• [Problem statement]
The required result is the number of lines in this material containing the word "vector". Write that number and no other text.

● ● ● ●

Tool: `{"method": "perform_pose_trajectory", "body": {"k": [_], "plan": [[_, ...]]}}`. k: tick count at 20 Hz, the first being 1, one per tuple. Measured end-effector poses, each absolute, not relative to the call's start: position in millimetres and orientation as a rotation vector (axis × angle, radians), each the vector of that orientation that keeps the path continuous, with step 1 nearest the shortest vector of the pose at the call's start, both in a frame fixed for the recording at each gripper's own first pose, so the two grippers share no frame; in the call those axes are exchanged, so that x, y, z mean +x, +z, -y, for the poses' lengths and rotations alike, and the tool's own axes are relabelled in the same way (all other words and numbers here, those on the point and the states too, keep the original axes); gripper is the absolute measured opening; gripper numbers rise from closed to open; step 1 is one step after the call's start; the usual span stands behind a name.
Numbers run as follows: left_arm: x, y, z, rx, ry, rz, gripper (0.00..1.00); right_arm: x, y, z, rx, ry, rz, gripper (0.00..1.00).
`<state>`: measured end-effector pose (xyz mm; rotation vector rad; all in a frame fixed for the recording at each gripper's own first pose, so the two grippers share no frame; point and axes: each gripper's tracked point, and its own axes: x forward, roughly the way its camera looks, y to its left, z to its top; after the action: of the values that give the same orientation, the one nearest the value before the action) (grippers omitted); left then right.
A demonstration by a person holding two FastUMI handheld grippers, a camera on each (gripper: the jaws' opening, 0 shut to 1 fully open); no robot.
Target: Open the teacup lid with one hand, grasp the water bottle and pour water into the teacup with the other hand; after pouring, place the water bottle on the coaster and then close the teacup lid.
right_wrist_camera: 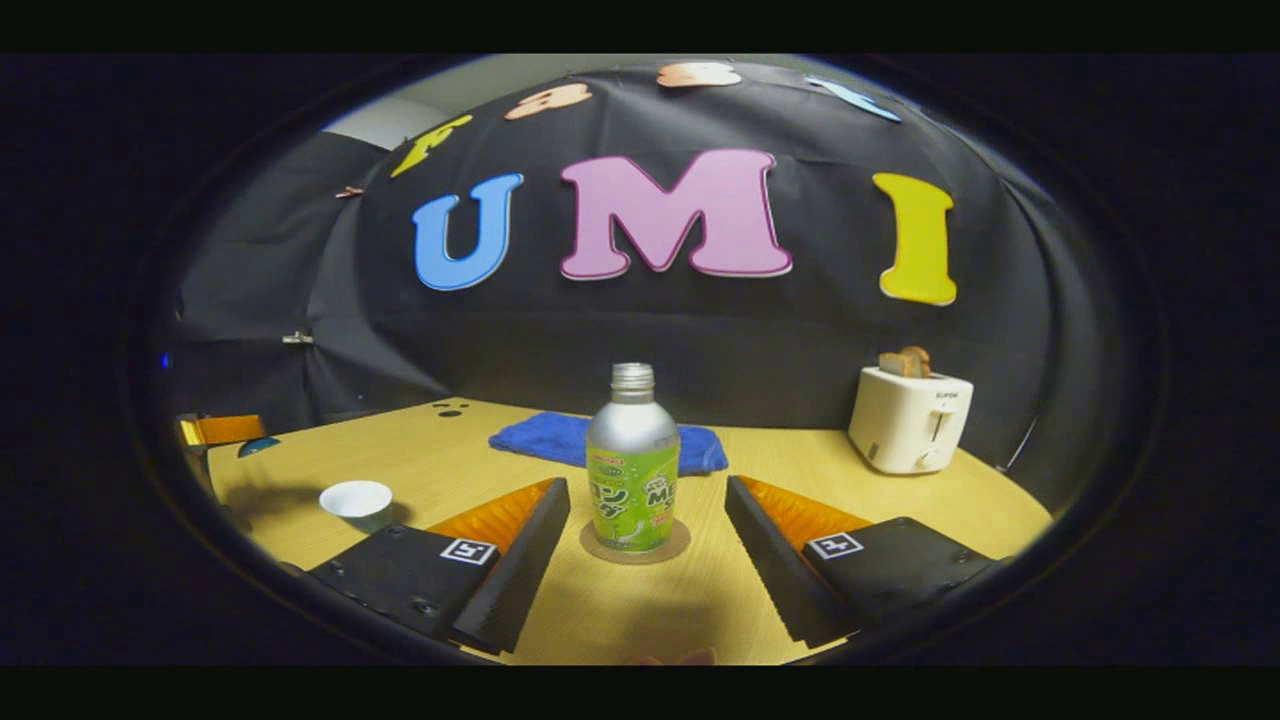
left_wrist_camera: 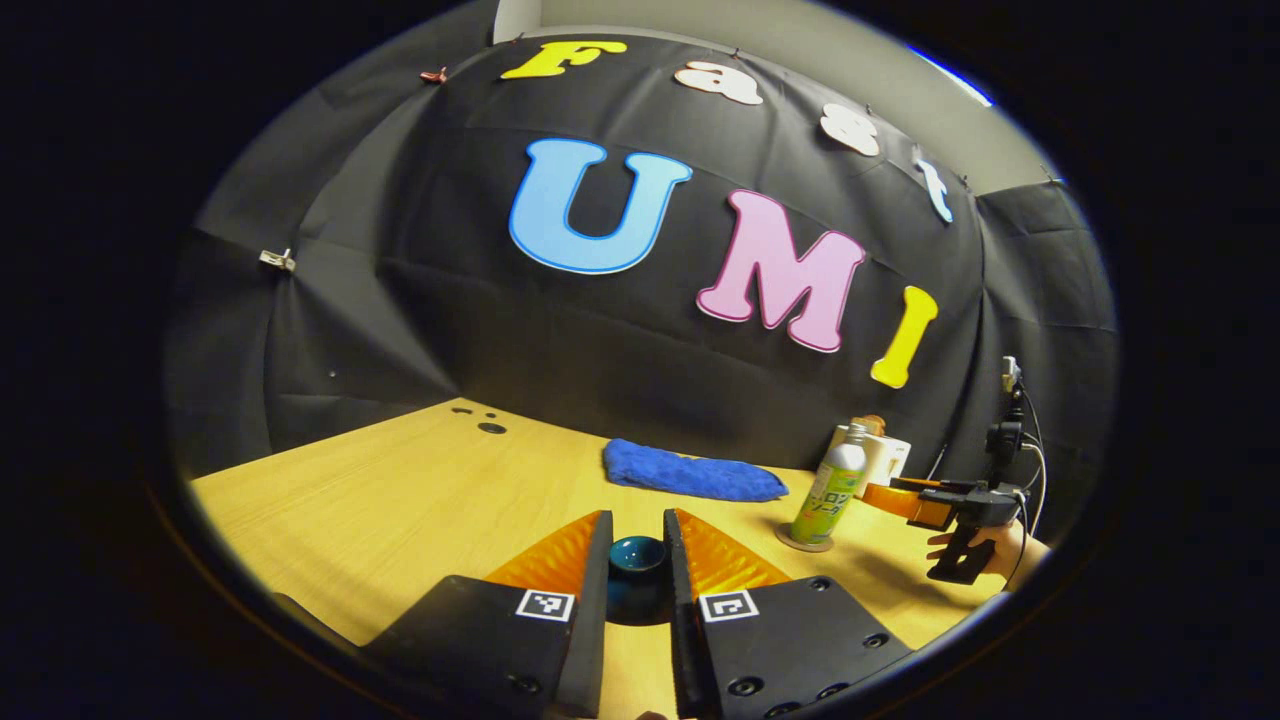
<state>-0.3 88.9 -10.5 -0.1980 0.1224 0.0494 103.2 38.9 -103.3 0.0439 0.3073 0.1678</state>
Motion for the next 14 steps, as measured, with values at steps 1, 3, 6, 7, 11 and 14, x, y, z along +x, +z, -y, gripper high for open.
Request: {"method": "perform_pose_trajectory", "body": {"k": [1, 3, 6, 7, 11, 14], "plan": [[0.5, -7.4, -81.2, -0.199, 0.035, -0.120, 0.31, 94.1, -92.9, -34.6, 0.027, 0.166, -0.280, 0.96], [0.8, 2.6, -66.6, -0.204, 0.003, -0.099, 0.31, 71.1, -81.3, -21.9, 0.002, 0.153, -0.257, 0.92], [13.2, 10.2, -51.9, -0.204, -0.026, -0.097, 0.31, 40.9, -69.1, -1.9, 0.006, 0.133, -0.242, 0.94], [19.4, 8.2, -50.8, -0.195, -0.026, -0.107, 0.31, 31.0, -66.7, 5.8, 0.013, 0.123, -0.243, 0.94], [46.1, -7.1, -45.2, -0.193, -0.016, -0.161, 0.31, -0.3, -58.6, 38.1, 0.013, 0.073, -0.212, 0.94], [58.2, -24.5, -38.5, -0.155, 0.001, -0.206, 0.31, -15.4, -57.9, 59.8, 0.002, 0.029, -0.208, 0.94]]}}
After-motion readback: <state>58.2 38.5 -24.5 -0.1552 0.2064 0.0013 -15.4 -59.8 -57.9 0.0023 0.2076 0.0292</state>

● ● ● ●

• [Output for this task]
2